→ **What to do**:
Go through the records below and copy out every line that contains the word "their".

→ **Records shown**:
--

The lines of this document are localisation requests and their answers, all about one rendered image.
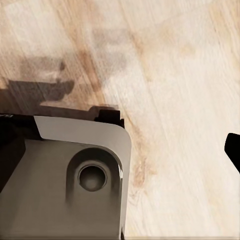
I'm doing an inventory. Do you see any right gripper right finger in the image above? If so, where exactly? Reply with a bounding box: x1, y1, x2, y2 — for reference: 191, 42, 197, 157
224, 132, 240, 173

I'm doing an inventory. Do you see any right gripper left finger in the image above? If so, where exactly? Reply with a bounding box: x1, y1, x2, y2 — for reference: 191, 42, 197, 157
0, 133, 26, 193

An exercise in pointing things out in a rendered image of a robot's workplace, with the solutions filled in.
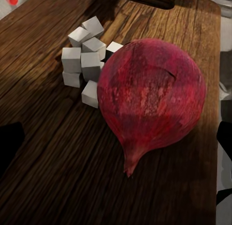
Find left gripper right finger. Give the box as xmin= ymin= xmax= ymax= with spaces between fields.
xmin=217 ymin=121 xmax=232 ymax=159

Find cutting board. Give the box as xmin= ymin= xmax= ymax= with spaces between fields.
xmin=0 ymin=0 xmax=222 ymax=225

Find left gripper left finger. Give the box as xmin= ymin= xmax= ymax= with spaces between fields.
xmin=0 ymin=122 xmax=25 ymax=179

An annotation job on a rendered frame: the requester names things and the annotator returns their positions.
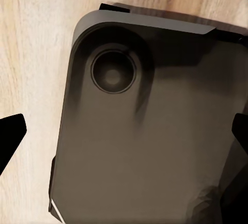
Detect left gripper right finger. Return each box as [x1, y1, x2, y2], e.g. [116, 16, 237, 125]
[231, 113, 248, 155]

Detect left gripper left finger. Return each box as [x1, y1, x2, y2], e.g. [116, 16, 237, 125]
[0, 113, 27, 175]

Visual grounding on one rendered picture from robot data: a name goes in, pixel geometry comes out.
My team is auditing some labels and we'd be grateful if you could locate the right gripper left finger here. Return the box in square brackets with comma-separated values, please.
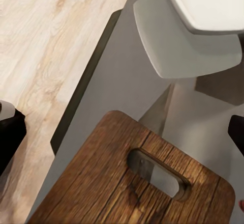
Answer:
[0, 115, 26, 176]

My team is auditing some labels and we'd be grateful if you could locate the cutting board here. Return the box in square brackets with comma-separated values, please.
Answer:
[26, 110, 236, 224]

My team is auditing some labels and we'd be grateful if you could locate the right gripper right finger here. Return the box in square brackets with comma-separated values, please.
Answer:
[228, 115, 244, 156]

--

→ **Answer to the exercise**:
The lines of this document are localisation requests and their answers, all about one rendered image.
An annotation job on a rendered frame: the requester names things and the annotator returns their positions.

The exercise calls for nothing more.